TASK TO COMPLETE: With the pictures omitted, repeat exactly the lines below starting with the line that has "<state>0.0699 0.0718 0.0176" and going on through the line that has "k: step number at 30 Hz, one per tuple".

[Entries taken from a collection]
[Start of section]
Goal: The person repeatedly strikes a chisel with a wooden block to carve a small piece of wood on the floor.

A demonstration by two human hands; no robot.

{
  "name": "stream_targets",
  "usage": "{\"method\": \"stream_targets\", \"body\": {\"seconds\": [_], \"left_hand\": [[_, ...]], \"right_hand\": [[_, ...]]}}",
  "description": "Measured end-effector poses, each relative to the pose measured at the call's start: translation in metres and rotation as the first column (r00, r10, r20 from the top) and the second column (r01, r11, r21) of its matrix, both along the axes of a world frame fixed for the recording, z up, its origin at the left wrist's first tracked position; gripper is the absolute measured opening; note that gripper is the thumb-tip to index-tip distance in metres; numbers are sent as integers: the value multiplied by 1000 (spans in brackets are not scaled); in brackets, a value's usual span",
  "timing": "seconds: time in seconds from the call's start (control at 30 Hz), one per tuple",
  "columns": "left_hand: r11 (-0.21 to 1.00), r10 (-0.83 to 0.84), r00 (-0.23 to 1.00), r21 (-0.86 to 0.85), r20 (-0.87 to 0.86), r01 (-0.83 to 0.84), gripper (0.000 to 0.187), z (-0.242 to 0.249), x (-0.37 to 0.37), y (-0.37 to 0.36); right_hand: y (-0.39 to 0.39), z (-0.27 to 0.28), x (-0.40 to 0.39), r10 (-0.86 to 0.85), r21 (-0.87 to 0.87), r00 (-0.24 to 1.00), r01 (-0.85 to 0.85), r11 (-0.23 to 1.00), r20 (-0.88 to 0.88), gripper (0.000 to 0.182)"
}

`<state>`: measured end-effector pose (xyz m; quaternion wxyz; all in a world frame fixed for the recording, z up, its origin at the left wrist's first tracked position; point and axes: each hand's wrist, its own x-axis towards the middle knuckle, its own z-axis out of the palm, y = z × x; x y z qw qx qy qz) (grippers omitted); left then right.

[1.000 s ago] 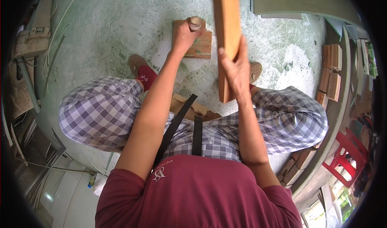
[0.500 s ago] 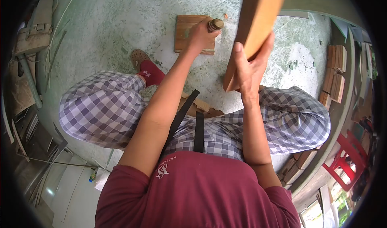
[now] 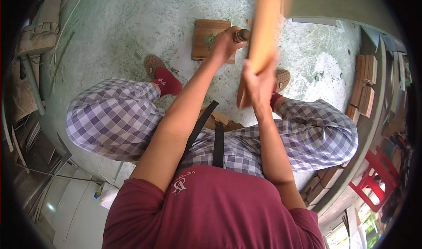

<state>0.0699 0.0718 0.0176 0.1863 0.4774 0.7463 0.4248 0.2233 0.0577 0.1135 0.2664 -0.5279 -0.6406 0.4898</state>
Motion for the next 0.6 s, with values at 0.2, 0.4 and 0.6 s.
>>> {"method": "stream_targets", "body": {"seconds": [0.2, 0.4, 0.6], "left_hand": [[997, -82, 995, -3, -64, 82, 34, -9, 7, -7], [997, -79, 992, 18, -98, 82, 38, -8, 5, -3], [996, -90, 966, 7, -242, 94, 40, -25, 27, -22]], "right_hand": [[6, 15, 5, -46, 47, 988, 53, 997, -149, 90], [-1, -23, 0, 24, -59, 994, -18, 998, 105, 86], [2, -30, 11, -95, -184, 975, 58, 981, -199, 74]]}}
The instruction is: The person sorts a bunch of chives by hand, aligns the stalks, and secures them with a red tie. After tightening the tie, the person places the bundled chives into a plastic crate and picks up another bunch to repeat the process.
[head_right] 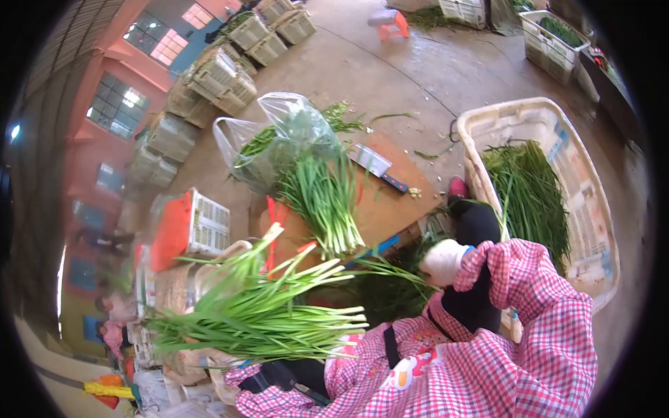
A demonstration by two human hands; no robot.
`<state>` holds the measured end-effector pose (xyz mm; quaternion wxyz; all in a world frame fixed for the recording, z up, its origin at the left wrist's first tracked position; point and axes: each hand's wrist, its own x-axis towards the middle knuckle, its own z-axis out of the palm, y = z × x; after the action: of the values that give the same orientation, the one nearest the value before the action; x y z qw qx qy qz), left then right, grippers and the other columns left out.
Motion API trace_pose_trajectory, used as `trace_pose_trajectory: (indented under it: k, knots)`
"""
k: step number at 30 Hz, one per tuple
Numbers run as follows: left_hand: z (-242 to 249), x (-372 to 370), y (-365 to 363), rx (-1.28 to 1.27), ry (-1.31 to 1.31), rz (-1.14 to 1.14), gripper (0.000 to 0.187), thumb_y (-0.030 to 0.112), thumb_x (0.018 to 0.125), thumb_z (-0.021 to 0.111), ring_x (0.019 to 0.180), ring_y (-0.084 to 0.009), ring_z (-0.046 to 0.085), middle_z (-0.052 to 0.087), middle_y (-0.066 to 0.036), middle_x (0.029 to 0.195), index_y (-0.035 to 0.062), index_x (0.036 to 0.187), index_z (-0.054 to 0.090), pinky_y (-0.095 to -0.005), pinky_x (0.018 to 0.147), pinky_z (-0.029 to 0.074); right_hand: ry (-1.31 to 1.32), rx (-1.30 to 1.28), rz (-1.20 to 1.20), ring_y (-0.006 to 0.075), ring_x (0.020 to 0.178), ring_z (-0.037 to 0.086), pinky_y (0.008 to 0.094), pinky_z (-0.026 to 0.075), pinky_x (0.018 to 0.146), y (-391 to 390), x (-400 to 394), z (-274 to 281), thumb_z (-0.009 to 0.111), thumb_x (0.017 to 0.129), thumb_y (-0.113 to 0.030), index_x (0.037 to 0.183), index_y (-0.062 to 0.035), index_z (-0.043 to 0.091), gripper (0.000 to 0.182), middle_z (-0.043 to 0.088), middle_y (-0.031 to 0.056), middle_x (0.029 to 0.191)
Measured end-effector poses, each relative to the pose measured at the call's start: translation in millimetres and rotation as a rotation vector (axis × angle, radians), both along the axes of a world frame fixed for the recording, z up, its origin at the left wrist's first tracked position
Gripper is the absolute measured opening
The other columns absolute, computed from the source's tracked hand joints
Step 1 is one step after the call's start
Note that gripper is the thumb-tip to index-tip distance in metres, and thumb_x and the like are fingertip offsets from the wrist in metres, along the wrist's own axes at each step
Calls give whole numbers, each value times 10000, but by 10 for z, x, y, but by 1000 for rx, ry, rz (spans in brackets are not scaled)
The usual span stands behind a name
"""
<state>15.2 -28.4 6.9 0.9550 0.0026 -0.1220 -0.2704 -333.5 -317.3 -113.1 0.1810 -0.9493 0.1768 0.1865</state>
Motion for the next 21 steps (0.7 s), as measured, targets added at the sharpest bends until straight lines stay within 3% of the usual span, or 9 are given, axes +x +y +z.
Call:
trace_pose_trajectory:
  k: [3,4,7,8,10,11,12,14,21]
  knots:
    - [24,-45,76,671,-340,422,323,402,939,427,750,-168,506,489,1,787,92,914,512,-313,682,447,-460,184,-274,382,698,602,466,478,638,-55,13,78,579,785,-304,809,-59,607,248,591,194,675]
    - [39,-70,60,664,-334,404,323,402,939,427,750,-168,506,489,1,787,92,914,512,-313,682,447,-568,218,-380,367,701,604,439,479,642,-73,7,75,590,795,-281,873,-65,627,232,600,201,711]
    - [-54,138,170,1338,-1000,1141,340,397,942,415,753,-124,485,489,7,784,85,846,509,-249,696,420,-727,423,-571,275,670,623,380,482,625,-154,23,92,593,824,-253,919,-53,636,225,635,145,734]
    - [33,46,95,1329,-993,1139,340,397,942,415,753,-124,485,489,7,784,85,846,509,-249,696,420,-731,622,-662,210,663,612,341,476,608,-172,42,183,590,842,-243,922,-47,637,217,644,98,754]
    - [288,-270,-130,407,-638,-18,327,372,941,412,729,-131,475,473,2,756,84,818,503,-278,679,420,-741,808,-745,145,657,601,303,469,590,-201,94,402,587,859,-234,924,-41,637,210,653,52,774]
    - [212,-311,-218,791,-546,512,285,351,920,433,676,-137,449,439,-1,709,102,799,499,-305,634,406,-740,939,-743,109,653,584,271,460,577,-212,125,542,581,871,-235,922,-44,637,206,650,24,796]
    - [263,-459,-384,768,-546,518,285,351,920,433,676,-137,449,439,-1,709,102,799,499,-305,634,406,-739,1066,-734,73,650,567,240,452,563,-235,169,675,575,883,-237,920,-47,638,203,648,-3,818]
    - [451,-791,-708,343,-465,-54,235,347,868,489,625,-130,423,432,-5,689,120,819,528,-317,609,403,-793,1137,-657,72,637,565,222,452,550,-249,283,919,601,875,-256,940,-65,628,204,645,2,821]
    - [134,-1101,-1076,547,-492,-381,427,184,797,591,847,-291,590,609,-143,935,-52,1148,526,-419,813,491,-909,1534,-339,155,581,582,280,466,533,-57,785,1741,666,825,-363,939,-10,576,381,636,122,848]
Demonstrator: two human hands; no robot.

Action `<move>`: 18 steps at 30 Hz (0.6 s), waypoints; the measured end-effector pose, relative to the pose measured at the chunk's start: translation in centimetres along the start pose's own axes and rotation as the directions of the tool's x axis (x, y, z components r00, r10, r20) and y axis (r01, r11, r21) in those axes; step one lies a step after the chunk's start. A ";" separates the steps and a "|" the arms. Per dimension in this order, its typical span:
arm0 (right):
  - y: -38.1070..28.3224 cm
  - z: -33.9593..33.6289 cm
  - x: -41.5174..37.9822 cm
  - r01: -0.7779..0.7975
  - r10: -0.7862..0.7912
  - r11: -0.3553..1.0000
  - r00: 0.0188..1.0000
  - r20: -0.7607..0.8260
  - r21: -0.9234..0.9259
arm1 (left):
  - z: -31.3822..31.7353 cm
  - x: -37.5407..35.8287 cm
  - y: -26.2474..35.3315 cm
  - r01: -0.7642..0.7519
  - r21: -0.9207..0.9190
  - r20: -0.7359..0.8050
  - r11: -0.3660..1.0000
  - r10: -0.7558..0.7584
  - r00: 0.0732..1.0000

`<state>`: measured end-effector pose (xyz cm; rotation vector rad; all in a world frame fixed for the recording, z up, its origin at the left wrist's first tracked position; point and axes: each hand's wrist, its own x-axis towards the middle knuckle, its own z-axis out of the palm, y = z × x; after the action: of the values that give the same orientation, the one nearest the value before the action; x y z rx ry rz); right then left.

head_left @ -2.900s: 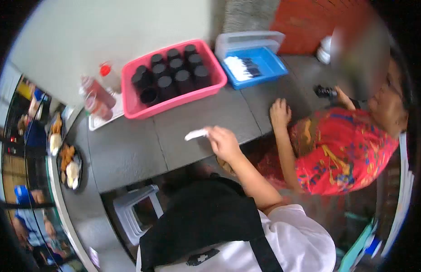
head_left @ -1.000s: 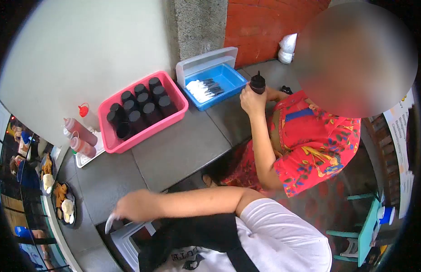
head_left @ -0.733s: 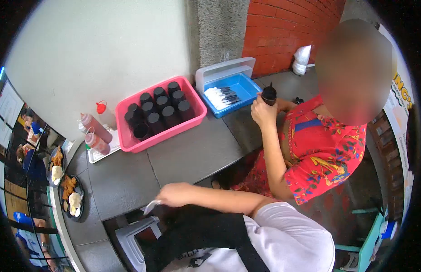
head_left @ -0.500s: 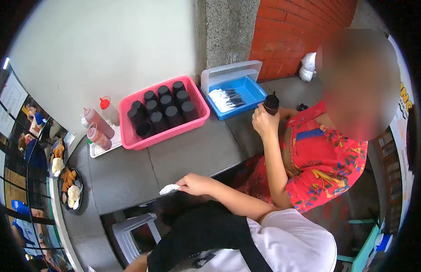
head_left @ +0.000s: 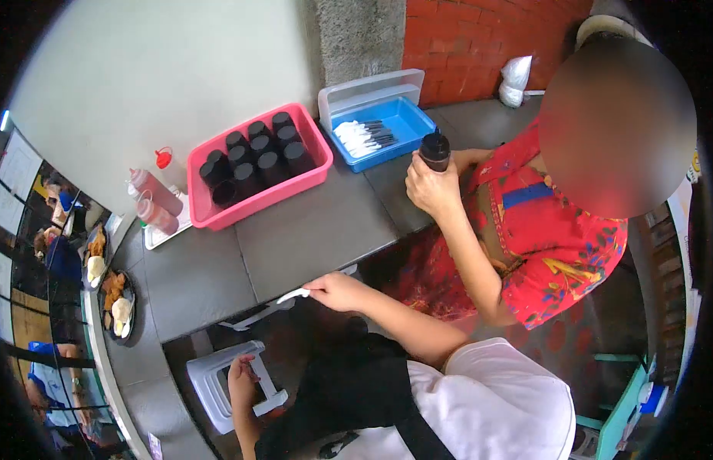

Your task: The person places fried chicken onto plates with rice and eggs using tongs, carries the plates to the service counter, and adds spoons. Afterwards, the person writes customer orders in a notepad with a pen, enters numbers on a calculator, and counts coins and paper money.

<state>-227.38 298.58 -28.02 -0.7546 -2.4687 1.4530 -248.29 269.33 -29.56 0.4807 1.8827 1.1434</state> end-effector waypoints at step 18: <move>-4.2 9.8 -13.7 -0.157 0.457 0.255 0.889 0.025 0.954 | 0.3 -25.5 -26.6 0.091 0.432 -0.089 0.897 -0.058 0.994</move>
<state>-220.93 282.43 -28.02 -1.0273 -0.8392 2.3301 -231.11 238.58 -40.36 0.6113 2.2114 0.6892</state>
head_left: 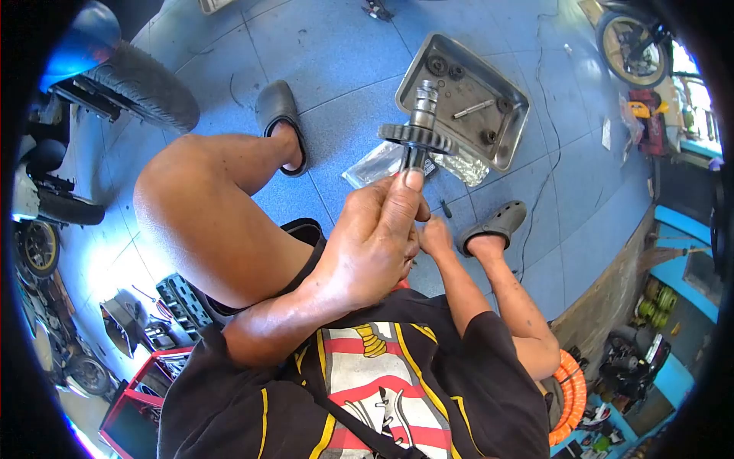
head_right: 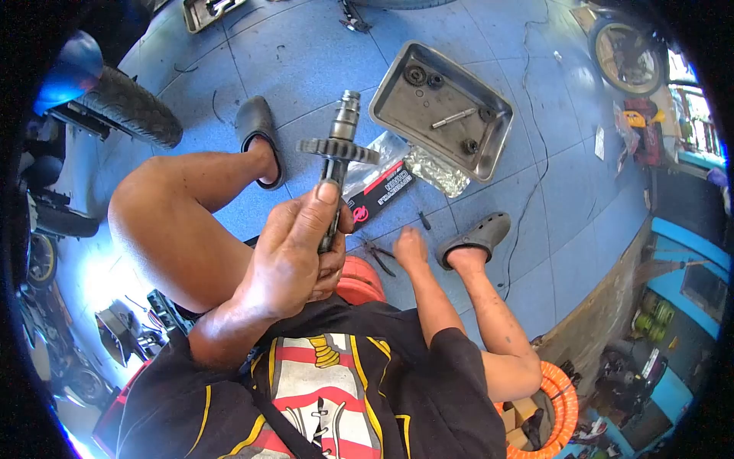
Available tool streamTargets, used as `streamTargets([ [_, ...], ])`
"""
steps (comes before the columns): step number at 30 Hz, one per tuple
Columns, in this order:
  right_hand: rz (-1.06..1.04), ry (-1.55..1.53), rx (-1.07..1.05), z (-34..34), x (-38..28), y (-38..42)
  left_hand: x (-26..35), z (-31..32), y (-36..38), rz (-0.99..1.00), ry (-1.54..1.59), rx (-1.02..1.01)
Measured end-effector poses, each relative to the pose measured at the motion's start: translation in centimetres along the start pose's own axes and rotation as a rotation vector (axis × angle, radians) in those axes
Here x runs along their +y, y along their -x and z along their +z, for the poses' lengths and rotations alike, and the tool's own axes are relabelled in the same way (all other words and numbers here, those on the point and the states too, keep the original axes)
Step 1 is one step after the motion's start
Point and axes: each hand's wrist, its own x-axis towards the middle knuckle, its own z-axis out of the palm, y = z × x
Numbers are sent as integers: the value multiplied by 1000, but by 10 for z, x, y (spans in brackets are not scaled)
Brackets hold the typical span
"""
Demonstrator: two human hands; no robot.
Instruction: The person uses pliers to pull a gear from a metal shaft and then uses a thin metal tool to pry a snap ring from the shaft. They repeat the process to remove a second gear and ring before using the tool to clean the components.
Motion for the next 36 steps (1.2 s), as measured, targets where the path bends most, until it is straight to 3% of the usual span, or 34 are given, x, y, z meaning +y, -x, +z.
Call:
streamTargets([
  [1,72,21,372,-6,4,-2,-1,-1,0,6,10,8],
  [2,58,31,374,-8,9,-10,-3,-3,-2,50,-72,2],
  [4,160,154,601,6,21,-21,-9,-6,-6,116,-159,8],
  [11,110,120,405,14,39,-41,-10,-6,-11,210,-273,61],
  [14,121,45,306,-8,23,-31,-1,-6,-9,57,-156,3],
  [16,203,-240,266,-20,19,-31,2,-7,-8,-44,-5,-36],
  [17,205,-242,263,-26,21,-27,5,-8,-6,-48,-6,-35],
  [19,-124,-591,480,-70,9,1,12,-10,-4,-204,164,-76],
  [21,-142,-928,482,-147,-36,50,13,-10,-5,-234,217,-103],
  [23,-289,-1251,436,-212,-78,108,13,-9,-3,-271,269,-129],
  [25,-485,-1190,462,-246,-93,145,15,-7,-1,-314,354,-144],
  [26,-472,-1196,468,-259,-103,157,15,-7,0,-317,370,-167],
  [28,-664,-885,564,-277,-124,169,17,-2,2,-330,379,-154],
  [36,-810,-338,802,-297,-146,159,16,-5,7,-271,388,-147],
])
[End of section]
TASK RESULT:
<state>0.0699 0.0718 0.0176 0.1863 0.4774 0.7463 0.4248 0.2233 0.0577 0.1135 0.2664 -0.5279 -0.6406 0.4898</state>
Motion for the next 0.6 s, with values at 0.2, 0.4 and 0.6 s.
>>> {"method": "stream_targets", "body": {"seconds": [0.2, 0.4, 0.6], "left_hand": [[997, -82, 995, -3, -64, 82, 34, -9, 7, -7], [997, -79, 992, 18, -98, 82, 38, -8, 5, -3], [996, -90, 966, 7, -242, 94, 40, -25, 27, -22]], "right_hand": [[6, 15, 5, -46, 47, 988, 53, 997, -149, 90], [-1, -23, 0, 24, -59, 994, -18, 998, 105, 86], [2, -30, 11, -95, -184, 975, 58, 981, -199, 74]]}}
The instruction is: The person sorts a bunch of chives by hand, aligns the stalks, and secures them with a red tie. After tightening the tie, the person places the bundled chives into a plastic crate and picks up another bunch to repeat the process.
[head_right] 
A demonstration by two human hands; no robot.
`<state>` holds the measured end-effector pose (xyz mm; quaternion wxyz; all in a world frame fixed for the recording, z up, its origin at the left wrist's first tracked position; point and axes: each hand's wrist, its own x-axis towards the middle knuckle, its own z-axis out of the palm, y = z × x; after the action: of the values that give the same orientation, the one nearest the value before the action; x y z qw qx qy qz), left then right, grippers and the other columns left out.
Motion API trace_pose_trajectory, used as `trace_pose_trajectory: (indented under it: k, knots)`
"""
k: step number at 30 Hz, one per tuple

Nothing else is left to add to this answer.